Thursday, August 22, 2019

‘Ruining What Was Very Nearly Perfection’: Conrad Richter’s The Awakening Land


Please join us on September 5 at 1:00pm as Dr. Marianne Cotugno (ENG) solves the mystery of a reprint gone wrong!  

Conrad Richter's historical fiction trilogy The Awakening Land (our September book discussion on 9/11/19 features the first book, The Trees) was reissued by Ohio University Press in 1991, but something was "ruined" (in the opinion of an Amazon reviewer).  

Dr. Cotugno will explain that there was no error, and delve into larger questions about online reviews, authorial revision, and publication history.

We will meet in Room 110 of the Gardner-Harvey Library.  Light refreshments will be provided.


For more information, please read the review in question and the description offered below by Dr. Cotugno (spoiler-free!):


 “Being intimately familiar with the original publication of this trilogy, I can say with utmost disdain that whoever was responsible for taking the liberties of rewriting what was very nearly perfection must have a great fondness for soap operas and should stick with romance novels instead. Not only are there additional passages inserted that were never written by Conrad Richter, there are also altered meanings of existing passages that totally change the flavor and the original intent. There are so many instances in all three volumes that I don't even know where to begin with examples. This is by far the most appalling reprint of an award-winning piece of historical fiction I have ever witnessed. You would do better to find a used copy from the original publisher, Alfred A. Knopf, Inc.”[1]
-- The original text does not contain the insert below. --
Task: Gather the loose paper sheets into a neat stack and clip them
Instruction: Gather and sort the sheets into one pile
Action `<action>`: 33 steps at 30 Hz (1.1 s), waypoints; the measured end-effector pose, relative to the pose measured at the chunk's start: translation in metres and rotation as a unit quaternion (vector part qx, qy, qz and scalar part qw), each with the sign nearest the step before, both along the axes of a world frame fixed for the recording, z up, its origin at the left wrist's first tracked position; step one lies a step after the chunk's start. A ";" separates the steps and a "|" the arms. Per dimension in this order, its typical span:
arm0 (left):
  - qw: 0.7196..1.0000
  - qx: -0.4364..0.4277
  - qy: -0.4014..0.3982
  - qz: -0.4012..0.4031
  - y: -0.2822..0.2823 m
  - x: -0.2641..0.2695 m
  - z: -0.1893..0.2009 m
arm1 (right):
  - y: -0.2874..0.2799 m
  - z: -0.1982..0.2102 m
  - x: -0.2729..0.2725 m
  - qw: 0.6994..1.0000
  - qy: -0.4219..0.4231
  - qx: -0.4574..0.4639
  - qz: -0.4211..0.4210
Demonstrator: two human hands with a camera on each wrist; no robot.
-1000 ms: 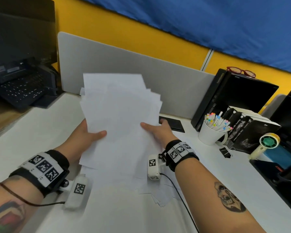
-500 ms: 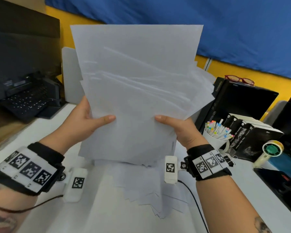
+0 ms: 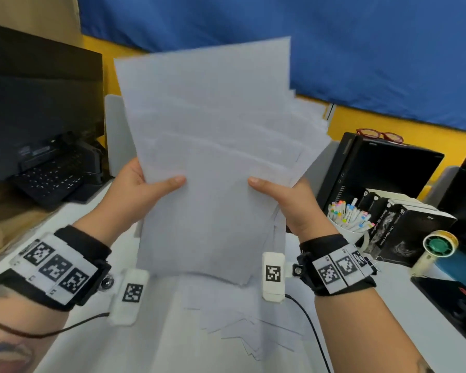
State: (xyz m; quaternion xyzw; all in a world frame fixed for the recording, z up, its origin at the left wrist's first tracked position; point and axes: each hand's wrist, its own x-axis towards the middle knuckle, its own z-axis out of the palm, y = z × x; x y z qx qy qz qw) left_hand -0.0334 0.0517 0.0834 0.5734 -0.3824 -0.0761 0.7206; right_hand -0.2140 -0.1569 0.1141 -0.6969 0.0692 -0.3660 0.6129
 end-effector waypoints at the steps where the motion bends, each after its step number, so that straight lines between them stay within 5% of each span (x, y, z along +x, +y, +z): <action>1: 1.000 0.014 -0.008 -0.008 0.003 0.001 0.002 | -0.004 -0.001 -0.001 1.000 -0.004 -0.003 0.005; 9: 0.988 0.057 0.054 -0.131 -0.003 0.004 -0.008 | -0.008 -0.028 -0.001 0.987 0.056 0.119 0.090; 12: 0.984 0.076 0.034 -0.155 -0.001 0.003 -0.007 | 0.000 -0.033 -0.003 0.990 0.122 0.024 0.071; 19: 0.975 0.012 -0.018 -0.222 -0.004 0.001 0.044 | 0.003 0.012 -0.005 0.978 -0.031 0.014 0.206; 33: 0.957 -0.001 -0.015 -0.288 -0.012 0.012 0.047 | 0.005 0.046 0.007 0.935 0.048 -0.096 0.337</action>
Posted on January 14, 2011, under the title, “Overzealous publisher,” awarding two stars, this review by user “Zolasattic” appears under each of the novels in The Awakening Land trilogy published by Ohio University Press and sold through Amazon. Although the Ohio University Press editions appeared by special arrangement with Alfred A. Knopf, Inc. in 1991, Knopf first published the three novels, The Trees (1940), The Fields (1946), and The Town (1950) individually, and then collectively as The Awakening Land in 1966. The novels tell the story of Sayward Luckett and her family, who settle in the Ohio Valley in the late 18th century, and focus on Sayward’s experiences as the family establishes itself in the wilderness and eventually becomes part of a modern town, Americus, in the mid 19th century. The last novel in the trilogy won the Pulitzer Prize for Literature in 1951. David McCullough asserts that the trilogy “ranks among the finest of all American works of historical fiction.”[2] What did Ohio University Press do to this monumental work?

This talk will answer that question - which took me down a rabbit hole that raises larger questions about online reviews, authorial revision, and publication history. 



[2] David McCullough, foreword to The Trees, by Conrad Richter (Chicago, IL: Chicago Review Press, 2017), i.